What this task involves
Print all of the data exactly as written.

[Start of Attachment]

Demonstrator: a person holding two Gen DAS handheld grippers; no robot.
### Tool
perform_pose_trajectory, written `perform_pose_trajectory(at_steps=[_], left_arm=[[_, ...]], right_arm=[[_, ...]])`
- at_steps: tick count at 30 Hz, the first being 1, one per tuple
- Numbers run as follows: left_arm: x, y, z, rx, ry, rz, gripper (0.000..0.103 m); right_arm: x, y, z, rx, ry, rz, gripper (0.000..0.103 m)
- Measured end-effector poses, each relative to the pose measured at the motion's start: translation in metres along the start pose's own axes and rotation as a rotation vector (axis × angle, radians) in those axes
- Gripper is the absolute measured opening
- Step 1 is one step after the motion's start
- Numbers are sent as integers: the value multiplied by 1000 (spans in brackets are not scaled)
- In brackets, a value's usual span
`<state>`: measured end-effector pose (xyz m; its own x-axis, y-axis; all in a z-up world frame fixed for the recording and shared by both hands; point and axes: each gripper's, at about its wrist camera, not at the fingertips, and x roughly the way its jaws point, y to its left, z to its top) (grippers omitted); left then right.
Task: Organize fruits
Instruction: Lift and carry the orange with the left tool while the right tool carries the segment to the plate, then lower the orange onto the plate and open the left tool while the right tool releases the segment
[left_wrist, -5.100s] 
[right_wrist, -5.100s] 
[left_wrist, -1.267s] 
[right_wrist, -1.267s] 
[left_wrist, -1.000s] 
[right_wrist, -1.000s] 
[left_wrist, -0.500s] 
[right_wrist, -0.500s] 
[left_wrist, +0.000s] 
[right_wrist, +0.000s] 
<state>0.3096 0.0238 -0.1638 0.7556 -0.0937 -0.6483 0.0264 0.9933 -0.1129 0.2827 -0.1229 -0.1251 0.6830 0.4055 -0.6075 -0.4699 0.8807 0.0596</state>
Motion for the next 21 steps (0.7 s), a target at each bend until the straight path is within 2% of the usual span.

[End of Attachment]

Task solution
Demonstrator: a person holding two Gen DAS handheld grippers; no robot.
### Tool
perform_pose_trajectory, written `perform_pose_trajectory(at_steps=[_], left_arm=[[_, ...]], right_arm=[[_, ...]])`
- at_steps: tick count at 30 Hz, the first being 1, one per tuple
- Numbers run as follows: left_arm: x, y, z, rx, ry, rz, gripper (0.000..0.103 m); right_arm: x, y, z, rx, ry, rz, gripper (0.000..0.103 m)
- Measured end-effector poses, each relative to the pose measured at the motion's start: translation in metres along the start pose's own axes and rotation as a rotation vector (axis × angle, radians) in those axes
- Gripper is the absolute measured opening
- Step 1 is one step after the motion's start
- Numbers are sent as integers: the value multiplied by 1000 (spans in brackets are not scaled)
- In brackets, a value's usual span
`<state>`: measured end-effector pose (xyz m; its own x-axis, y-axis; all in a z-up world frame fixed for the recording and shared by both hands; point and axes: each gripper's, at about its wrist camera, not at the fingertips, and x roughly the way its jaws point, y to its left, z to its top) (grippers omitted); left then right.
Task: Organize fruits
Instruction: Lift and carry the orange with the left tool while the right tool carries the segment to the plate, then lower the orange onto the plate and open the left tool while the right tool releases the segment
[left_wrist, -5.100s] 
[right_wrist, -5.100s] 
[left_wrist, -1.267s] 
[right_wrist, -1.267s] 
[left_wrist, -1.000s] 
[right_wrist, -1.000s] 
[left_wrist, -0.500s] 
[right_wrist, -0.500s] 
[left_wrist, +0.000s] 
[right_wrist, +0.000s] 
<state>0.3096 0.0238 -0.1638 0.7556 -0.0937 -0.6483 0.0264 0.9933 -0.1129 0.2827 -0.1229 -0.1251 0.6830 0.4055 -0.6075 -0.4699 0.8807 0.0596</state>
Motion for the next 21 steps (0.7 s), a target at each bend until the straight path is within 2% of the usual span.

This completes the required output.